Thursday, December 17


Some observations:
Japanese folk in Tokyo are very VERY polite. Bowing, nodding, smiling and using pleasant verbal introductions are done everywhere; in shops (by staff and customers), on trains, on the street, just everywhere.
Japanese folk in Tokyo love to shop. They really really love to shop. I thought America had a consumer based/lead society but theirs is nothing compared to Japan. Gadgets, fashion and food are BIG business. Every borough and area of Tokyo we visited (and we crammed a lot into ten days) was overrun with high-end department stores, couture and top-end fashion stores, boutique confectioners, beautiful flower shops and gadget stores. We never saw charity shops, 100yen shops or Primark type clothes shops (Uniqlo is as low as they go).

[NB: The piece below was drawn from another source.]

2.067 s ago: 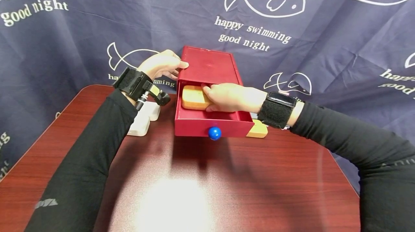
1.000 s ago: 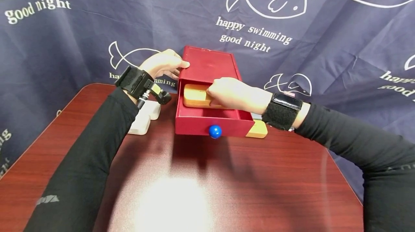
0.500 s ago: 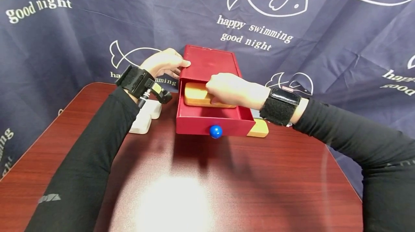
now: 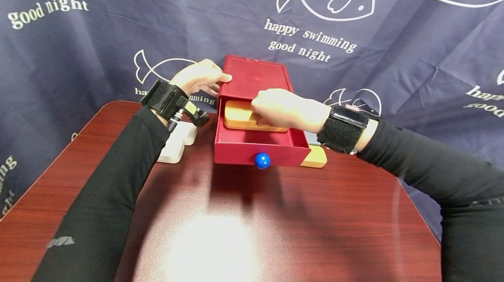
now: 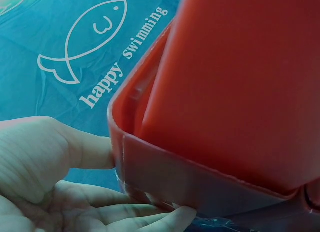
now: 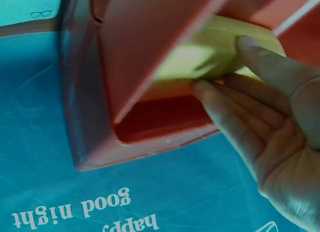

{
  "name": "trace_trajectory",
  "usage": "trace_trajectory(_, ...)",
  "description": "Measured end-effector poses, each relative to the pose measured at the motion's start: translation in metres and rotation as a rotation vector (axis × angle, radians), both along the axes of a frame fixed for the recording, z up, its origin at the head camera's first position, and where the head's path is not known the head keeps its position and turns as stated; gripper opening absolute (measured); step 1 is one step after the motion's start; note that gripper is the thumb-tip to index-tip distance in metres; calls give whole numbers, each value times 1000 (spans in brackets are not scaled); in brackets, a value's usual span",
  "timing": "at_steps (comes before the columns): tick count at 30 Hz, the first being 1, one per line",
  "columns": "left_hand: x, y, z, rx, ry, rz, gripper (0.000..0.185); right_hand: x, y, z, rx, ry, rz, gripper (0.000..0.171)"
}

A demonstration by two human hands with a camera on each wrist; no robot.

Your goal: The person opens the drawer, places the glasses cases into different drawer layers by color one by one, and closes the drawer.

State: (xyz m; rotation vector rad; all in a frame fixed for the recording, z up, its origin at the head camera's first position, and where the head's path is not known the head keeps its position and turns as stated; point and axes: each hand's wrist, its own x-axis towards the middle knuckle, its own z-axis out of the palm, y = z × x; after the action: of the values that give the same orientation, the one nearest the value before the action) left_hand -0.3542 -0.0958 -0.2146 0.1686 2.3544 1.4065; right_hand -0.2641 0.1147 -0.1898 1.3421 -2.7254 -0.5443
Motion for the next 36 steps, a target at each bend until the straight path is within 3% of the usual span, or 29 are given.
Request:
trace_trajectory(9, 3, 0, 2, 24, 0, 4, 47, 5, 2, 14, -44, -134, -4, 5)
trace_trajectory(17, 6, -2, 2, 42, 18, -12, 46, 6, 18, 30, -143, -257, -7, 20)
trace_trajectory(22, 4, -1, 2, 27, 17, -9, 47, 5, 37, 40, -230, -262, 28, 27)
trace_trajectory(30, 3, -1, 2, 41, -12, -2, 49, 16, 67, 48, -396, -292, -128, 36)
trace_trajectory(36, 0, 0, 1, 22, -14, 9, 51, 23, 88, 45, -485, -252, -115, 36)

Japan is VERY expensive. Eating out and shopping will suck your wallet dry. Even if the shops had stocked clothes in our sizes (they didn't) we couldn't have afforded them. When I fingered a t-shirt that I like and then looked at the price and then got my calculator out to convert yen into £'s I would often drop my jaw and the calculator in shock at the cost. Late in the holiday someone explained to us that the Japanese love and devour QUALITY and LUXURY items because they work hard and often live in tiny cramped homes which they fill with beautiful things. Their homes are often one room units and so their local neighbourhoods become their living-rooms and their kitchens (they eat out a lot). Book shops and coffee shops are everywhere and a lot of leisure time is spent away from the home and usually in shops. That picture above was taken in a coffee shop on the top floor of a shop in Ginza which sold the type of clothes that usually makes mothers say "who the hell is going to wear THAT?" 2000yen for two coffees and two boutique chocolates (£18). Well, when in Rome etc.